● About this task:
Search the entries below for the word "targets" and copy each line that has it.

[Stored items from a collection]

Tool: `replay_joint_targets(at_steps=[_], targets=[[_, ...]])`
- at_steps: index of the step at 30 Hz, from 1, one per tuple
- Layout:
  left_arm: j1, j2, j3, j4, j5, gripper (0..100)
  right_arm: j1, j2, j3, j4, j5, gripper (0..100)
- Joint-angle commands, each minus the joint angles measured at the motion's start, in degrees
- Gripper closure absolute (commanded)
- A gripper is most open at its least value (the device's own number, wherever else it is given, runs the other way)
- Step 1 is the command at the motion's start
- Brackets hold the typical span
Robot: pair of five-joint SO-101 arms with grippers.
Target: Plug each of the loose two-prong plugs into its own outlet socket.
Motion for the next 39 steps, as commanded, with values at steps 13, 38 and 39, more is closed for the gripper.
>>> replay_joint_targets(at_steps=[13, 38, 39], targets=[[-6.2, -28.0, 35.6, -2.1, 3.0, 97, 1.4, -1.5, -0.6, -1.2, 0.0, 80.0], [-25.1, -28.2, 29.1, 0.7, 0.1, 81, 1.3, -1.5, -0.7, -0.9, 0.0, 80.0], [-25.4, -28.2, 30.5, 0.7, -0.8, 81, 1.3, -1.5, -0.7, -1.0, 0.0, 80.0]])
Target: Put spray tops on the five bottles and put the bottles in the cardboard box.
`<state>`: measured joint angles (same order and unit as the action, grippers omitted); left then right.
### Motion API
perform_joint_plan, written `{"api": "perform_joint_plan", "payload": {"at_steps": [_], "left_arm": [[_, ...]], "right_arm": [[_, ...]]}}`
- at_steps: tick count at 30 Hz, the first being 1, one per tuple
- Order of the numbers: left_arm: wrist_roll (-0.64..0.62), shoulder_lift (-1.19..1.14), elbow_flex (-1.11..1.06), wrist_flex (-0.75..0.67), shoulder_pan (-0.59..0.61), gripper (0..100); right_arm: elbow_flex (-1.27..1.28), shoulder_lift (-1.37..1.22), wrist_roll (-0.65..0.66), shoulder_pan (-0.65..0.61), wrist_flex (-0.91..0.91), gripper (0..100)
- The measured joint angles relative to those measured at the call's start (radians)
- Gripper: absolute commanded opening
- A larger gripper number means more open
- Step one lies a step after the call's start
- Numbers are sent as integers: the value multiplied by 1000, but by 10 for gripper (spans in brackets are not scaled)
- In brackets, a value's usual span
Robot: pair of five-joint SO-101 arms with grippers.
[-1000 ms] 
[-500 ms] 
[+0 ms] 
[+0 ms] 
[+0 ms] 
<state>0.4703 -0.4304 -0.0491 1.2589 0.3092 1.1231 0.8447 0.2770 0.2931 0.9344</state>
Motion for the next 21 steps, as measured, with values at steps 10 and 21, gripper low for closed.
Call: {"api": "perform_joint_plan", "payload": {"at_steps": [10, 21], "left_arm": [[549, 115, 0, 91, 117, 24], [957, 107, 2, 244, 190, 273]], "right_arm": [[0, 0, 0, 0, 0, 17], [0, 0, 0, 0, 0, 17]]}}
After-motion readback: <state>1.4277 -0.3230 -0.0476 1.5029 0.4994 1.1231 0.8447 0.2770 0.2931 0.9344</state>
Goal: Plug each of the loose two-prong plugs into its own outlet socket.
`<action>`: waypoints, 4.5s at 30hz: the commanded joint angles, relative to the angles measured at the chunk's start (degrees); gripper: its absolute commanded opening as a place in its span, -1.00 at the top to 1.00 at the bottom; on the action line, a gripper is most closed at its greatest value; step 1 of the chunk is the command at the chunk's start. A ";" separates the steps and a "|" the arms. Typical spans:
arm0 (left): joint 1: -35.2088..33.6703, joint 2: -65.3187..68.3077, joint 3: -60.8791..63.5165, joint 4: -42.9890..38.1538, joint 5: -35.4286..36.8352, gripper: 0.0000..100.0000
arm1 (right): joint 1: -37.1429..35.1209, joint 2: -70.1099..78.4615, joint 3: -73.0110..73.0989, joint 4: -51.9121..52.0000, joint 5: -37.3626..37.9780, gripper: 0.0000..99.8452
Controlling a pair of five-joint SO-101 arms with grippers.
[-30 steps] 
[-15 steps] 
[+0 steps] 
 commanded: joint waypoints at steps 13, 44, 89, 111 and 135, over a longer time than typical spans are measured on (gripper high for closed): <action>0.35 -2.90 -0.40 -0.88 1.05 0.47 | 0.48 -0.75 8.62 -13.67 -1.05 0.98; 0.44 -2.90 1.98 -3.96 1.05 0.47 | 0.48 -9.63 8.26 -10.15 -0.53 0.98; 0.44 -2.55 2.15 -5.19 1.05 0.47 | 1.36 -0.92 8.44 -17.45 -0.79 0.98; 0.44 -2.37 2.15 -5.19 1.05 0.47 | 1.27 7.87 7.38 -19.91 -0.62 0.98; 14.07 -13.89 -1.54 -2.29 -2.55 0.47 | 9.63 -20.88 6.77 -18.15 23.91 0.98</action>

● Reply:
Tool: `replay_joint_targets(at_steps=[_], targets=[[_, ...]])`
>>> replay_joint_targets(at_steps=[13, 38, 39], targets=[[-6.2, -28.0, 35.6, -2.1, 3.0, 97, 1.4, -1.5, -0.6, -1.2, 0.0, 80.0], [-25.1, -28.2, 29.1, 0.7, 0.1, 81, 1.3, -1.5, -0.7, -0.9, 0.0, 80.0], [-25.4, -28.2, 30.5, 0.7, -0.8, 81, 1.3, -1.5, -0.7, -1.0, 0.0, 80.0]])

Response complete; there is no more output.